BUFFALO, NY - There are new concerns about an issue 2 On Your Side has covered plenty — the sale of your personal information by the DMV.
Doing it is legal, but one Western New Yorker reached out to us and he says it's becoming a real problem for him.
Mike from Lockport wrote us on Facebook saying he keeps getting vehicle ads in the mail and wants the ads to stop. He says he calls the dealerships, telling them to take him off their mailing list.
"Time and time again I am told they buy mailing addresses from the DMV. How is it legal for the DMV to sell my address information?" he said.
On its website, the DMV disputes that it's able to sell addresses, under the Drivers Privacy Protection Act. But, it does say it can sell vehicle registration information, details about traffic accidents and traffic violations and the status of a driver's license.

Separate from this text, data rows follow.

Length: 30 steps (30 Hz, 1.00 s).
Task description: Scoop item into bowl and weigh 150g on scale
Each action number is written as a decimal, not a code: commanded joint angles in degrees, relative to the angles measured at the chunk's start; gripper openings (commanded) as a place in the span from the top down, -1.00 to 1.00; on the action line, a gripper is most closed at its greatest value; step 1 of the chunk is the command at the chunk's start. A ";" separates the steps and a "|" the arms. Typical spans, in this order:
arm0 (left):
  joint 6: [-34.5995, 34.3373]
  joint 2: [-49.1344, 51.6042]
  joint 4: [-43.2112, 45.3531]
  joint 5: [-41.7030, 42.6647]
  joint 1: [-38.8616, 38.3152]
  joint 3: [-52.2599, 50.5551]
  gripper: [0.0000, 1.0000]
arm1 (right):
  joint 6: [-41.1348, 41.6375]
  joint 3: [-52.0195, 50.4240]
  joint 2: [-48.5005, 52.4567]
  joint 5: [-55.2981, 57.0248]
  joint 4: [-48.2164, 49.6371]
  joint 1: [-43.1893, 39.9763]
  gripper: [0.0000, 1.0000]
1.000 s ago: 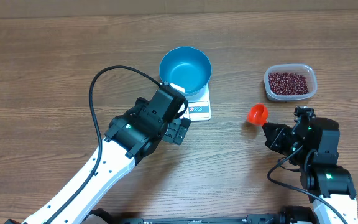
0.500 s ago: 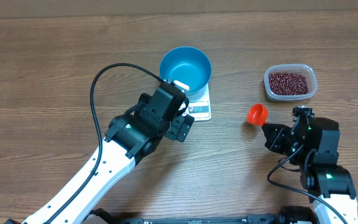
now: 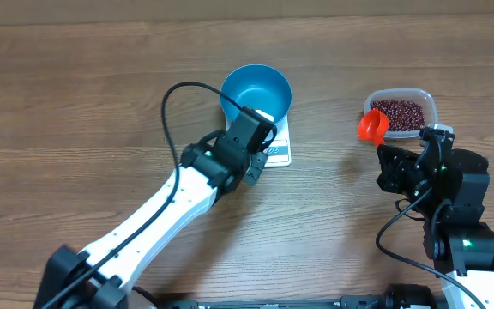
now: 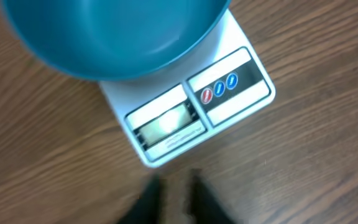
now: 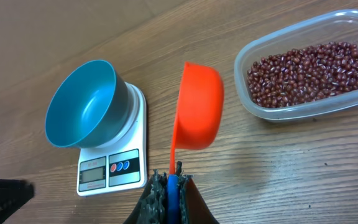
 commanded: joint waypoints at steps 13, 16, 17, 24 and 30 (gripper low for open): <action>-0.44 15.65 14.38 6.67 0.24 0.46 0.92 | -0.61 1.70 -0.52 1.01 1.33 -0.22 0.93; -0.44 17.18 16.20 6.14 0.31 0.46 0.92 | -0.61 1.70 -0.52 0.96 1.33 -0.22 0.93; -0.44 17.49 16.94 6.14 0.35 0.46 0.92 | -0.59 1.70 -0.52 0.96 1.33 -0.22 0.93; -0.44 18.10 18.99 3.23 0.35 0.46 0.92 | -0.59 1.70 -0.52 0.96 1.31 -0.22 0.93; -0.44 18.56 18.97 2.56 0.35 0.46 0.92 | -0.61 1.70 -0.52 0.98 1.31 -0.22 0.93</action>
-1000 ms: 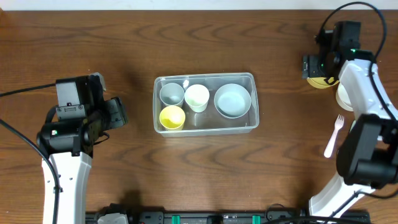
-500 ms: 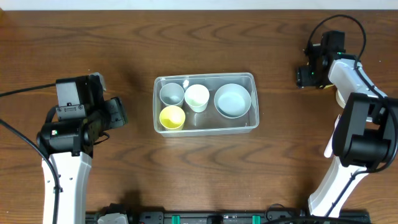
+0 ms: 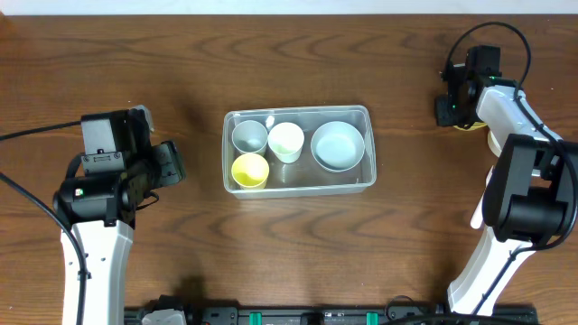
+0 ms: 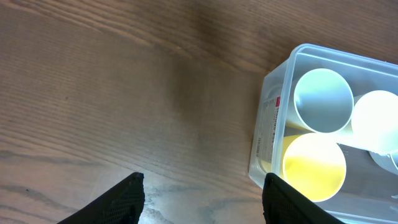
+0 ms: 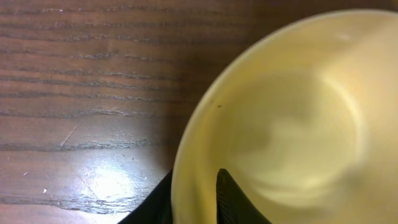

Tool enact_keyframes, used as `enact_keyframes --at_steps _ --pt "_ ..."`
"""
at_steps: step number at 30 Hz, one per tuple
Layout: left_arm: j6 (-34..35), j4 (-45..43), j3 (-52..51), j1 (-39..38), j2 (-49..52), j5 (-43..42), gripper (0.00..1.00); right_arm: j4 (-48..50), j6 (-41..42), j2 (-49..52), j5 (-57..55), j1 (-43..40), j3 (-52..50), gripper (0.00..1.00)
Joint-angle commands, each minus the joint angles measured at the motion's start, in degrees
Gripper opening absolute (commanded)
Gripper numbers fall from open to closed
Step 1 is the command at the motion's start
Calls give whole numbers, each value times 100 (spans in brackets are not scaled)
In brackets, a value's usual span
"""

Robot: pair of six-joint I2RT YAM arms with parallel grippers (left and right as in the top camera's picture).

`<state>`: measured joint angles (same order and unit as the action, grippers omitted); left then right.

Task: Pack container
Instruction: 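Raise the right gripper and move it to the yellow bowl, then grasp the yellow bowl rim and stack it on the grey bowl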

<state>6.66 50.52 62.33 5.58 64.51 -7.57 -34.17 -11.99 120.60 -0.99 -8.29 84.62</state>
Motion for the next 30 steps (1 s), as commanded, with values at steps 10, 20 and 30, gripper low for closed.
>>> enact_keyframes --at_steps 10,20,30 --pt "35 -7 2 20 22 -42 61 13 13 -317 35 199 -17 5" --pt "33 -7 2 20 22 -39 62 -481 -11 -1467 48 986 -17 2" --pt "33 -7 2 20 22 -39 62 -1447 37 -2732 278 2822 -17 4"
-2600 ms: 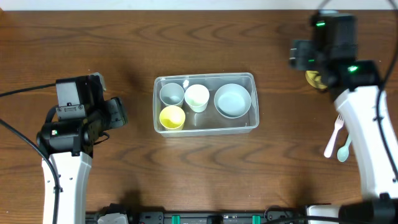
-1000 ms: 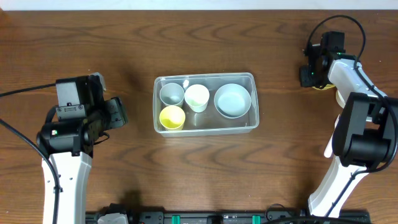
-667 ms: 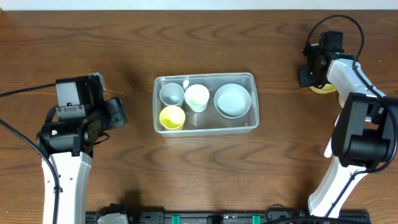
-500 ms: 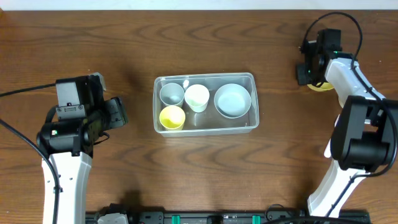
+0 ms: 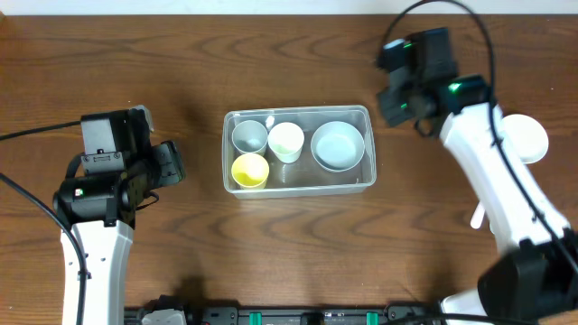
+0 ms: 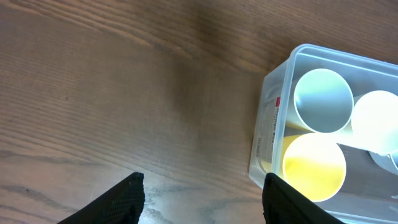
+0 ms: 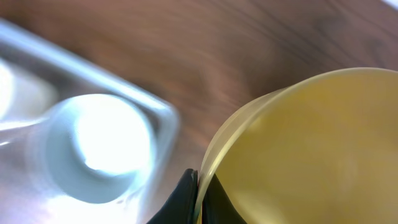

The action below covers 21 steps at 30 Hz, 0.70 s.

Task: Pack container
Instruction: 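Grasp the yellow bowl rim and stack it on the grey bowl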

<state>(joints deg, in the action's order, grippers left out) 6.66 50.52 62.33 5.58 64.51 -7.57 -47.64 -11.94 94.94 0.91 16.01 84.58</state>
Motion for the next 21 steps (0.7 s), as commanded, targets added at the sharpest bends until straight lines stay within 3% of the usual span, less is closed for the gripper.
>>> enact_keyframes --at_steps 1,7,21 --pt "33 -7 2 20 22 -39 62 -157 33 -173 85 577 -13 5" --pt "33 -7 2 20 22 -39 61 -280 339 52 85 1298 -26 4" --pt "33 -4 2 20 22 -39 61 -275 546 850 238 1676 -26 3"
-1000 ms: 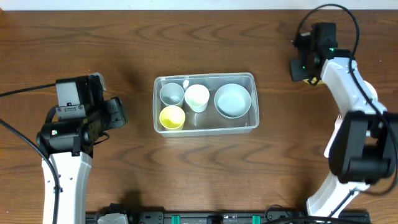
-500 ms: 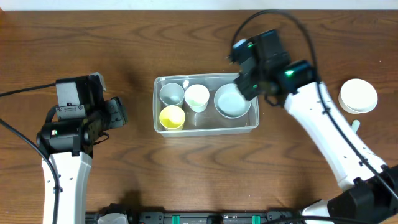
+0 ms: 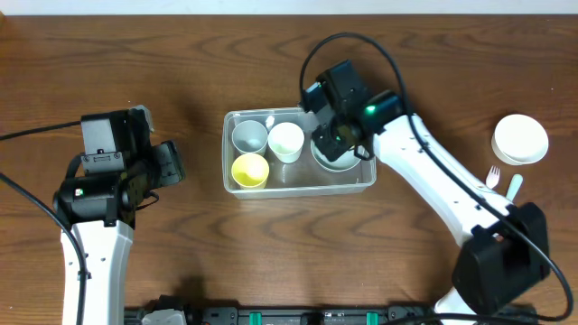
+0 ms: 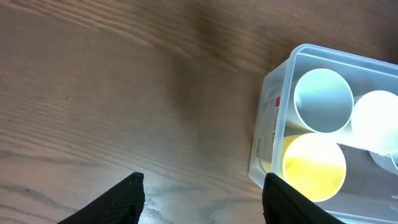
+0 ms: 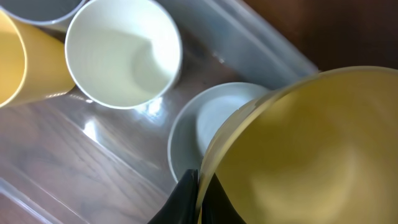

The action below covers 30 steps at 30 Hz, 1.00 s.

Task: Pack container
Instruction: 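Grasp the yellow bowl rim and stack it on the grey bowl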

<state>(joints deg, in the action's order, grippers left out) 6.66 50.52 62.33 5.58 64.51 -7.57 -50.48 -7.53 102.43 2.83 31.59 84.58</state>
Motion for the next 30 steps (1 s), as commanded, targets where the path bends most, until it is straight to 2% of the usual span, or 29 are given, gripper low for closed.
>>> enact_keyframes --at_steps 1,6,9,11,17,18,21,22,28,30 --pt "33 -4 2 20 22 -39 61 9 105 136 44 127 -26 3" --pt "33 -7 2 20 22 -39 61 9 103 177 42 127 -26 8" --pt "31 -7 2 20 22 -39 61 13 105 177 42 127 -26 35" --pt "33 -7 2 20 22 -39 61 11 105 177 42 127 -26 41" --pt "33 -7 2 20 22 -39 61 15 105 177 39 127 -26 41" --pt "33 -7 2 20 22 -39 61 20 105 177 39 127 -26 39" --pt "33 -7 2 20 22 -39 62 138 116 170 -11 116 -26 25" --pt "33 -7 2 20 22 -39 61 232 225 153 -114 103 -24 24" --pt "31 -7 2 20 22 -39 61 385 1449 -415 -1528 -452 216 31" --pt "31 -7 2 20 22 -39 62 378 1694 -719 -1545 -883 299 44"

The DMV says it gives this information to specific agencies including bus and insurance companies, researchers, and car manufacturers to improve public safety. It says it releases the info under certain circumstances, such as when businesses are trying to verify information someone sends to them during a lawsuit or for research.
"We hope that we're going to raise awareness on this and that this practice will stop immediately," said then-Erie County Clerk Chris Jacobs two years ago, raising concerns about the DMV possibly giving out addresses and birth dates.
2 On Your Side's Jeff Preval called Jacobs — who is now a state senator — to talk about any legislation he's put forward to further regulate the DMV but we were told he wasn't available.
2 On Your Side did receive this statement from Paul Pfeiffer, a spokesperson for Jacobs: "Senator Jacobs has long fought to protect citizens' rights to keep their DMV information private. This includes putting the DMV on notice that they are violating their own regulations by not providing all New York State drivers the right to "opt-out" from their data being sold to private entities. Senator Jacobs is a supporter of legislation currently in the Transportation Committee to limit access to personal information contained in motor vehicle records, and will continue to advocate for its approval when the legislative session resumes."
We were also told the senator is supportive of a bill, Senator Patrick Gallivan introduced last session that would require the DMV to notify drivers when their vehicle registration information is disclosed and how to go about getting that information deleted from the third party's file.
It didn't go to a vote, but it could next year.